这是一个计算给定列表元素平方的简单程序。在多核/多处理器系统中，请考虑下图以了解上述程序将如何工作：

只有一个内核用于程序执行，其他内核很可能保持空闲状态。

为了利用所有内核，多处理模块提供了一个Pool类。 Pool类表示一个工作进程池。它具有允许以几种不同方式将任务卸载到工作进程的方法。考虑下图：

在这里，任务由Pool对象自动卸载/分配到内核/进程之间。用户无需担心显式创建流程。

考虑下面给出的程序：

# Python program to understand 
# the concept of pool
import multiprocessing
import os
  
def square(n):
    print("Worker process id for {0}: {1}".format(n, os.getpid()))
    return (n*n)
  
if __name__ == "__main__":
    # input list
    mylist = [1,2,3,4,5]
  
    # creating a pool object
    p = multiprocessing.Pool()
  
    # map list to target function
    result = p.map(square, mylist)
  
    print(result)

输出：

Worker process id for 2: 4152
Worker process id for 1: 4151
Worker process id for 4: 4151
Worker process id for 3: 4153
Worker process id for 5: 4152
[1, 4, 9, 16, 25]

让我们试着一步一步理解上面的代码：

我们使用以下方法创建一个Pool对象：
```
p = multiprocessing.Pool()
```
有一些论据可以获得对任务卸载的更多控制。
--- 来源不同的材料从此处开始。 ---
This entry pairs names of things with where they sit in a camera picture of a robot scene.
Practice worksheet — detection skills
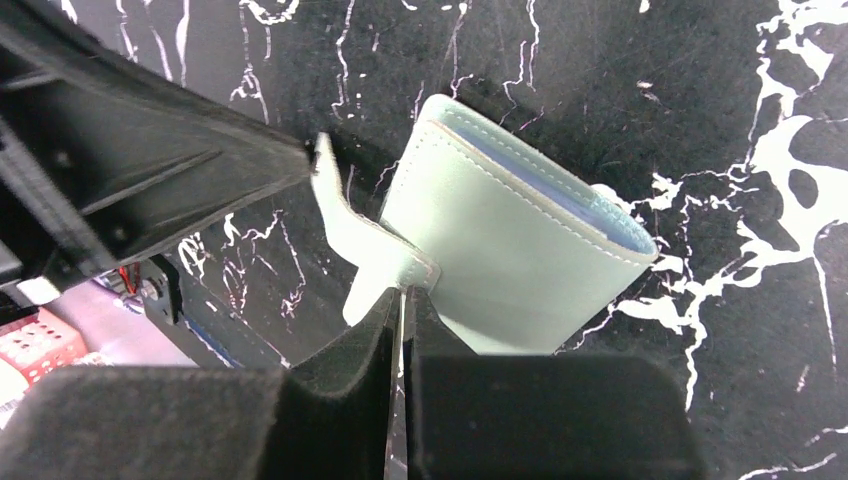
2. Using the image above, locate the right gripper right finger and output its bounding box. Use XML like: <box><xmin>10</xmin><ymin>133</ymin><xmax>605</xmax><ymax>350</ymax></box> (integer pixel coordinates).
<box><xmin>402</xmin><ymin>287</ymin><xmax>706</xmax><ymax>479</ymax></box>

这些都是：
- processes：指定工作进程的数量。
- maxtasksperchild：指定每个孩子分配的最大任务数。
可以使用这些参数使池中的所有进程执行一些初始化：
- initializer：为工作进程指定一个初始化函数。
- initargs：要传递给初始化程序的参数。
现在，为了执行某些任务，我们必须将其映射到某个函数。在上面的示例中，我们将mylist映射到square 函数。这样一来， mylist的内容和square的定义就会分布在各个核心之间。
```
result = p.map(square, mylist)
```
一旦所有工作进程完成他们的任务，就会返回一个包含最终结果的列表。